### YOUR OBJECTIVE
The reply should be the records repeated exactly, without any images.

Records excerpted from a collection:
———

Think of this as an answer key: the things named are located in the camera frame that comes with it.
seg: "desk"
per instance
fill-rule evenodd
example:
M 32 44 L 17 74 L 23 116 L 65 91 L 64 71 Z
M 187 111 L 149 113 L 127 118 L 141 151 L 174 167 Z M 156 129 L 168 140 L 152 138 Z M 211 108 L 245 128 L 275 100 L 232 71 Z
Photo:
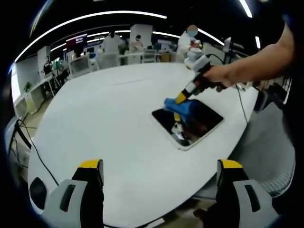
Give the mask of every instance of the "desk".
M 34 143 L 42 160 L 61 183 L 83 161 L 103 159 L 107 225 L 134 228 L 162 217 L 207 183 L 217 171 L 217 160 L 228 158 L 246 127 L 237 90 L 208 89 L 196 99 L 225 120 L 188 151 L 177 150 L 151 112 L 166 97 L 177 96 L 193 76 L 184 64 L 150 63 L 69 81 L 37 129 Z M 257 93 L 254 88 L 241 92 L 248 116 Z M 56 188 L 34 147 L 28 174 L 28 185 L 38 176 L 48 195 Z

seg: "person in white coat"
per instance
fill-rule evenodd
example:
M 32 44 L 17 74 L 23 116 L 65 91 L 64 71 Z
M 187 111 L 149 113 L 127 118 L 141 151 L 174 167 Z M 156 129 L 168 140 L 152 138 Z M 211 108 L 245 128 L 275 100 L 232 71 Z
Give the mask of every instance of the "person in white coat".
M 184 63 L 187 58 L 187 53 L 191 48 L 198 48 L 199 44 L 195 42 L 196 39 L 188 35 L 187 31 L 184 31 L 178 41 L 178 47 L 176 51 L 176 63 Z
M 114 31 L 111 31 L 109 35 L 104 39 L 102 48 L 103 52 L 106 54 L 119 54 L 119 46 L 122 40 Z

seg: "floor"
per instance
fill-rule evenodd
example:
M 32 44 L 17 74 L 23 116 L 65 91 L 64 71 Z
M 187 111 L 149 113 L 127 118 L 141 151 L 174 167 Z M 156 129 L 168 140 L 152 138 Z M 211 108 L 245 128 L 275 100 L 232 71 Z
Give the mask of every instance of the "floor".
M 24 119 L 29 134 L 24 127 L 21 129 L 28 140 L 29 135 L 30 137 L 35 137 L 39 123 L 51 101 L 52 99 L 46 100 L 38 112 L 33 115 L 28 114 Z M 16 135 L 16 139 L 18 142 L 23 143 L 18 134 Z M 193 217 L 192 211 L 197 208 L 207 209 L 213 203 L 214 201 L 209 200 L 202 201 L 190 199 L 173 212 L 164 216 L 165 223 L 159 225 L 157 228 L 202 228 L 202 222 L 198 218 Z

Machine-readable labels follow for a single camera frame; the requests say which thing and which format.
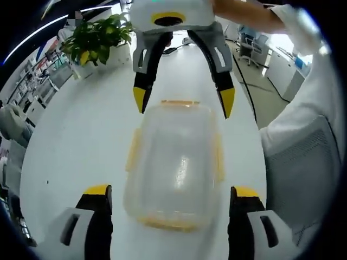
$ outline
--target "human arm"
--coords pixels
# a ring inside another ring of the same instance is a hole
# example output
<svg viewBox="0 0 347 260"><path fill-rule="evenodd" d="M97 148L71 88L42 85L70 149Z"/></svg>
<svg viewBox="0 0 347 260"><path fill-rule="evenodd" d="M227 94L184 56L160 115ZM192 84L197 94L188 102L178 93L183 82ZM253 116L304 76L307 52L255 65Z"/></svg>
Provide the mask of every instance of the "human arm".
<svg viewBox="0 0 347 260"><path fill-rule="evenodd" d="M282 20L270 9L240 0L211 0L214 13L265 33L287 33Z"/></svg>

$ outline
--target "white robot body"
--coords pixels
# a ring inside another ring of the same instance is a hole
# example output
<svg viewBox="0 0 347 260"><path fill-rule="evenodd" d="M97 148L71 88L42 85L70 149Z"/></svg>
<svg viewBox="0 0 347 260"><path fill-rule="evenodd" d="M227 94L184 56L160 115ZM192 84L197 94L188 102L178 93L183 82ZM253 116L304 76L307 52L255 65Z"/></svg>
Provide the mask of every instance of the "white robot body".
<svg viewBox="0 0 347 260"><path fill-rule="evenodd" d="M163 25L159 22L160 19L167 22L170 17L176 19L176 23ZM130 10L133 26L143 33L173 25L207 27L214 19L209 0L135 0Z"/></svg>

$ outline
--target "plastic lid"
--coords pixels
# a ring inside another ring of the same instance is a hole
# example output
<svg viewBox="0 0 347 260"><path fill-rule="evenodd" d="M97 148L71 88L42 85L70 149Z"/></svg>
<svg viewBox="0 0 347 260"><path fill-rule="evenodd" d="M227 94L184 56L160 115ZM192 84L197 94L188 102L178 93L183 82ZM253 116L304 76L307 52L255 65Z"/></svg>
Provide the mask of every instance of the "plastic lid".
<svg viewBox="0 0 347 260"><path fill-rule="evenodd" d="M219 182L210 108L165 102L149 108L127 163L127 213L146 225L190 231L209 224Z"/></svg>

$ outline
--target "black cable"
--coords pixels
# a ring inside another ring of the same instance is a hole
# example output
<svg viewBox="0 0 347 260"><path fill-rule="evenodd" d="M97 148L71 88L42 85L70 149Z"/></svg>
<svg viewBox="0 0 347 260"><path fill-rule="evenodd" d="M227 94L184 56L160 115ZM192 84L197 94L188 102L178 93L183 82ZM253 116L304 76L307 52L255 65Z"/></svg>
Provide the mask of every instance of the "black cable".
<svg viewBox="0 0 347 260"><path fill-rule="evenodd" d="M255 84L251 84L251 83L247 83L249 86L251 87L255 87L255 88L260 88L261 90L264 90L264 91L267 91L267 92L270 92L270 93L275 93L274 91L272 90L269 90L269 89L266 89L266 88L263 88L263 87L260 87L258 85L255 85Z"/></svg>
<svg viewBox="0 0 347 260"><path fill-rule="evenodd" d="M235 61L236 66L237 66L237 69L239 70L239 72L240 72L240 74L241 74L241 77L242 77L242 80L243 80L243 84L245 85L245 87L246 87L246 89L247 89L247 93L248 93L248 96L249 96L249 99L250 99L250 103L251 103L251 105L252 105L253 112L254 112L254 119L255 119L255 122L257 123L255 107L254 107L254 103L253 103L252 96L250 95L250 92L249 92L249 89L248 89L248 85L246 84L245 78L243 77L243 74L242 74L242 72L241 72L241 69L240 69L240 67L239 67L239 64L238 64L237 61L236 61L236 58L235 58L235 55L234 55L234 54L233 54L233 58L234 58L234 61Z"/></svg>
<svg viewBox="0 0 347 260"><path fill-rule="evenodd" d="M171 53L173 53L175 50L177 50L178 48L184 46L185 44L183 45L180 45L178 47L171 47L171 48L167 48L166 50L163 51L163 55L169 55Z"/></svg>

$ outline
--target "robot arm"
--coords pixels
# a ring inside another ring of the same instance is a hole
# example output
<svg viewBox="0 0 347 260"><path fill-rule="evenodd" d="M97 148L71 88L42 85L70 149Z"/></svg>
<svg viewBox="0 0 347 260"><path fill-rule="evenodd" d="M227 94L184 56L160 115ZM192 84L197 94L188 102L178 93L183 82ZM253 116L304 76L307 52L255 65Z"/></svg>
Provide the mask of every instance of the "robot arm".
<svg viewBox="0 0 347 260"><path fill-rule="evenodd" d="M61 213L33 250L42 260L108 260L113 225L110 185L87 189L76 207Z"/></svg>
<svg viewBox="0 0 347 260"><path fill-rule="evenodd" d="M229 259L295 259L300 253L292 230L249 188L231 188L228 235Z"/></svg>
<svg viewBox="0 0 347 260"><path fill-rule="evenodd" d="M137 36L133 56L133 69L136 72L133 93L140 113L145 112L160 57L172 40L172 32L187 30L208 62L224 116L230 116L235 96L230 75L232 56L225 43L222 26L214 21L208 0L135 1L130 10L130 19ZM222 55L223 63L217 51Z"/></svg>

———

### FINISHED EXERCISE
Think of this as an answer key: the things named are located in the camera frame that comes with it.
seg: "desk"
per instance
fill-rule evenodd
example:
M 32 44 L 17 74 L 23 116 L 65 91 L 64 71 Z
M 187 111 L 149 113 L 127 118 L 141 151 L 174 167 Z M 156 129 L 168 140 L 152 138 Z M 211 108 L 245 128 L 275 100 L 232 71 Z
Photo:
Give the mask of every instance of the "desk".
M 34 143 L 42 160 L 61 183 L 83 161 L 103 159 L 107 225 L 134 228 L 162 217 L 207 183 L 217 171 L 217 160 L 228 158 L 246 127 L 237 90 L 208 89 L 196 99 L 225 120 L 188 151 L 177 150 L 151 112 L 166 97 L 177 96 L 193 76 L 184 64 L 150 63 L 69 81 L 37 129 Z M 257 93 L 254 88 L 241 92 L 248 116 Z M 56 188 L 34 147 L 28 174 L 28 185 L 38 176 L 48 195 Z

seg: "person in white coat"
per instance
fill-rule evenodd
example:
M 32 44 L 17 74 L 23 116 L 65 91 L 64 71 Z
M 187 111 L 149 113 L 127 118 L 141 151 L 174 167 Z M 156 129 L 168 140 L 152 138 Z M 211 108 L 245 128 L 275 100 L 232 71 Z
Give the mask of every instance of the "person in white coat".
M 184 63 L 187 58 L 187 53 L 191 48 L 198 48 L 199 44 L 195 42 L 196 39 L 188 35 L 187 31 L 184 31 L 178 41 L 178 47 L 176 51 L 176 63 Z
M 114 31 L 111 31 L 109 35 L 104 39 L 102 48 L 103 52 L 106 54 L 119 54 L 119 46 L 122 40 Z

seg: "floor"
per instance
fill-rule evenodd
example:
M 32 44 L 17 74 L 23 116 L 65 91 L 64 71 Z
M 187 111 L 149 113 L 127 118 L 141 151 L 174 167 Z M 156 129 L 168 140 L 152 138 Z M 211 108 L 245 128 L 275 100 L 232 71 Z
Give the mask of every instance of the "floor".
M 24 119 L 29 134 L 24 127 L 21 129 L 28 140 L 29 135 L 30 137 L 35 137 L 39 123 L 51 101 L 52 99 L 46 100 L 38 112 L 33 115 L 28 114 Z M 16 135 L 16 139 L 18 142 L 23 143 L 18 134 Z M 193 217 L 192 211 L 197 208 L 207 209 L 213 203 L 214 201 L 209 200 L 202 201 L 190 199 L 173 212 L 164 216 L 165 223 L 159 225 L 157 228 L 202 228 L 202 222 L 198 218 Z

Machine-readable labels follow for a single camera frame; the requests say which thing and which format.
$ outline
--target "human arm"
--coords pixels
# a ring inside another ring of the same instance is a hole
# example output
<svg viewBox="0 0 347 260"><path fill-rule="evenodd" d="M97 148L71 88L42 85L70 149Z"/></svg>
<svg viewBox="0 0 347 260"><path fill-rule="evenodd" d="M227 94L184 56L160 115ZM192 84L197 94L188 102L178 93L183 82ZM253 116L304 76L307 52L255 65Z"/></svg>
Provide the mask of every instance of the "human arm".
<svg viewBox="0 0 347 260"><path fill-rule="evenodd" d="M282 20L270 9L240 0L211 0L214 13L265 33L287 33Z"/></svg>

$ outline
--target "white robot body"
--coords pixels
# a ring inside another ring of the same instance is a hole
# example output
<svg viewBox="0 0 347 260"><path fill-rule="evenodd" d="M97 148L71 88L42 85L70 149Z"/></svg>
<svg viewBox="0 0 347 260"><path fill-rule="evenodd" d="M227 94L184 56L160 115ZM192 84L197 94L188 102L178 93L183 82ZM253 116L304 76L307 52L255 65Z"/></svg>
Provide the mask of every instance of the "white robot body".
<svg viewBox="0 0 347 260"><path fill-rule="evenodd" d="M163 25L159 22L160 19L167 22L170 17L176 19L176 23ZM130 10L133 26L143 33L173 25L207 27L214 19L209 0L135 0Z"/></svg>

$ outline
--target "plastic lid"
--coords pixels
# a ring inside another ring of the same instance is a hole
# example output
<svg viewBox="0 0 347 260"><path fill-rule="evenodd" d="M97 148L71 88L42 85L70 149Z"/></svg>
<svg viewBox="0 0 347 260"><path fill-rule="evenodd" d="M227 94L184 56L160 115ZM192 84L197 94L188 102L178 93L183 82ZM253 116L304 76L307 52L255 65Z"/></svg>
Provide the mask of every instance of the "plastic lid".
<svg viewBox="0 0 347 260"><path fill-rule="evenodd" d="M219 182L210 108L165 102L149 108L127 163L127 213L146 225L190 231L209 224Z"/></svg>

$ outline
--target "black cable"
--coords pixels
# a ring inside another ring of the same instance is a hole
# example output
<svg viewBox="0 0 347 260"><path fill-rule="evenodd" d="M97 148L71 88L42 85L70 149Z"/></svg>
<svg viewBox="0 0 347 260"><path fill-rule="evenodd" d="M227 94L184 56L160 115ZM192 84L197 94L188 102L178 93L183 82ZM253 116L304 76L307 52L255 65Z"/></svg>
Provide the mask of every instance of the "black cable".
<svg viewBox="0 0 347 260"><path fill-rule="evenodd" d="M255 84L251 84L251 83L247 83L249 86L251 87L255 87L255 88L260 88L261 90L264 90L264 91L267 91L267 92L270 92L270 93L275 93L274 91L272 90L269 90L269 89L266 89L266 88L263 88L263 87L260 87L258 85L255 85Z"/></svg>
<svg viewBox="0 0 347 260"><path fill-rule="evenodd" d="M235 61L236 66L237 66L237 69L239 70L239 72L240 72L240 74L241 74L241 77L242 77L242 80L243 80L243 84L245 85L245 87L246 87L246 89L247 89L247 93L248 93L248 96L249 96L249 99L250 99L250 103L251 103L251 105L252 105L253 112L254 112L254 119L255 119L255 122L257 123L255 107L254 107L254 103L253 103L252 96L250 95L250 92L249 92L249 89L248 89L248 85L246 84L245 78L243 77L243 74L242 74L242 72L241 72L241 69L240 69L240 67L239 67L239 64L238 64L237 61L236 61L236 58L235 58L235 55L234 55L234 54L233 54L233 58L234 58L234 61Z"/></svg>
<svg viewBox="0 0 347 260"><path fill-rule="evenodd" d="M171 53L173 53L175 50L177 50L178 48L184 46L185 44L183 45L180 45L178 47L171 47L171 48L167 48L166 50L163 51L163 55L169 55Z"/></svg>

$ outline
--target "robot arm"
--coords pixels
# a ring inside another ring of the same instance is a hole
# example output
<svg viewBox="0 0 347 260"><path fill-rule="evenodd" d="M97 148L71 88L42 85L70 149Z"/></svg>
<svg viewBox="0 0 347 260"><path fill-rule="evenodd" d="M227 94L184 56L160 115ZM192 84L197 94L188 102L178 93L183 82ZM253 116L304 76L307 52L255 65Z"/></svg>
Provide the mask of every instance of the "robot arm".
<svg viewBox="0 0 347 260"><path fill-rule="evenodd" d="M61 213L33 250L42 260L108 260L113 225L110 185L87 189L76 207Z"/></svg>
<svg viewBox="0 0 347 260"><path fill-rule="evenodd" d="M229 259L295 259L300 253L292 230L249 188L231 188L228 235Z"/></svg>
<svg viewBox="0 0 347 260"><path fill-rule="evenodd" d="M137 36L133 56L133 69L136 72L133 93L140 113L145 112L160 57L172 40L172 32L187 30L208 62L224 116L230 116L235 96L230 75L232 56L225 43L222 26L214 21L208 0L135 1L130 10L130 19ZM222 55L223 63L217 51Z"/></svg>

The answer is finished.